Photo by ALEXANDRE DINAUT on Unsplash

With a new year (and semester) on the horizon, the Social Media and Society research area lead Rich Canevez has envisioned an exciting research agenda that you can be a part of! Applying to join the research area is easy, with our new google form.

New Research Activities

Rich Canevez (research area lead) just conducted field research at the Toronto Ukraine Festival in September, collecting data and recruiting participants to share their thoughts on the use of religious iconography to support Ukraine’s resistance. 

This project will continue throughout the year until the summer of 2024, and will include coordinated work across Ukrainian communities in St. Louis MO and Cleveland OH in the United States.

Research Area Scope

The penetration of social and digital media into almost every facet of social and political life has come with it the re-construction and re-imagining of those processes and practices. Peace and conflict, truth and fiction, and the material and discursive aspects of life find new practices and conceptions within these spaces. Although built within the cyber-spaces of the Internet, the impact of social and digital media information is equally about the physical lived realities of our world as it is about the digital lives we lead.

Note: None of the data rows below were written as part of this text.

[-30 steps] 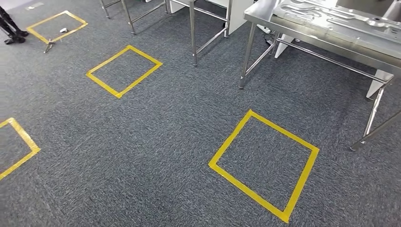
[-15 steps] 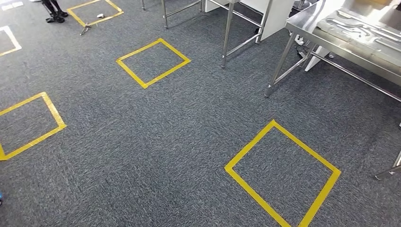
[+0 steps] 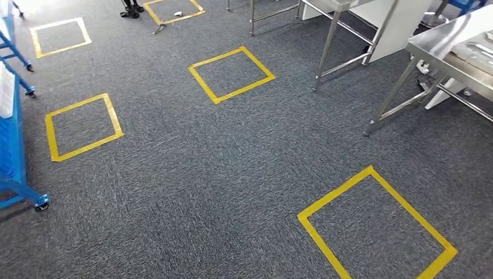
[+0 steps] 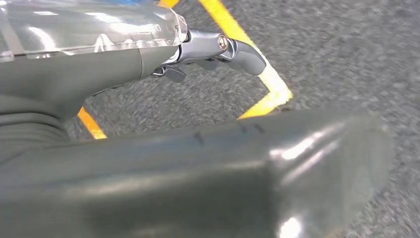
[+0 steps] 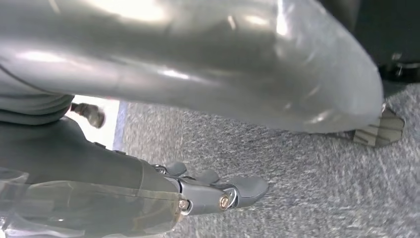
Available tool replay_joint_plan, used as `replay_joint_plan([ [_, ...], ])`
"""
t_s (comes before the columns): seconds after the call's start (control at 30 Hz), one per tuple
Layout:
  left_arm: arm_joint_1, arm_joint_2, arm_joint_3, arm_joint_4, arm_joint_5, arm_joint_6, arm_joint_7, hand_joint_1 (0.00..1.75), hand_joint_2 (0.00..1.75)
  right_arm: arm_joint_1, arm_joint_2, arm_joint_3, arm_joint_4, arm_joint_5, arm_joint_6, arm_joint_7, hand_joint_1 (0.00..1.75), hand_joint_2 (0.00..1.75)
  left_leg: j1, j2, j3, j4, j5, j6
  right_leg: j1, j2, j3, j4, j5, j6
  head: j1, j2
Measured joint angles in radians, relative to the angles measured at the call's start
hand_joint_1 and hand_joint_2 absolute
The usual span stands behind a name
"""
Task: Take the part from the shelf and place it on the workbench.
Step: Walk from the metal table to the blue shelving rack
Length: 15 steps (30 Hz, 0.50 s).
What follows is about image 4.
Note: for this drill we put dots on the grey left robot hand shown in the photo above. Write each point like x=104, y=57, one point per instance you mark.
x=197, y=184

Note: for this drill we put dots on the yellow floor tape square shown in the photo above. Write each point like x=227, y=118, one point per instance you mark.
x=275, y=85

The Social Media and Society research area sets an inclusive lens on the impact that trans-national exchanges of information have on political, social, cultural, and personal life. The evolution of political life alongside the Internet has created not just novel modes of engagement of these processes, but also created new dimensions of conflict and war that challenge our previous conceptions of how these phenomena play out. The evolution of social and personal life alongside the Internet has provided new spaces for communities to construct meanings and world-views relevant to groups and the self, for better or for worse. 

The types of projects we consider are how information and cyber-spaces interact with war and conflict, how disinformation and misinformation manifests and spreads through social media platforms, and more generally the range of emergent topics concerning the impact of trans-national information exchange on societies world-wide.

Vision for 2024

We will be continuing our current projects looking at cyber activism and resistance in the Ukrainian defense against Russian aggression, and exploring the discourses around COVID-19 disinformation while continuing to grow our research area and overall presence at Michigan Tech University.

It is our goal in 2024 to extend our reach even further throughout MTU’s departments and divisions given the broad and wide ranging contributions from different perspectives on campus that could help grow this area through collaborations across research, events, and pursuing funding opportunities.

We also are intending to more closely communicate the research support we can offer to both undergraduate and graduate students alike who could be interested in contributing to ongoing research efforts, or even starting their own. It is our hope that, in accomplishing these objectives, we can move towards establishing ourselves as a research and collaboration lab under the IPEC umbrella.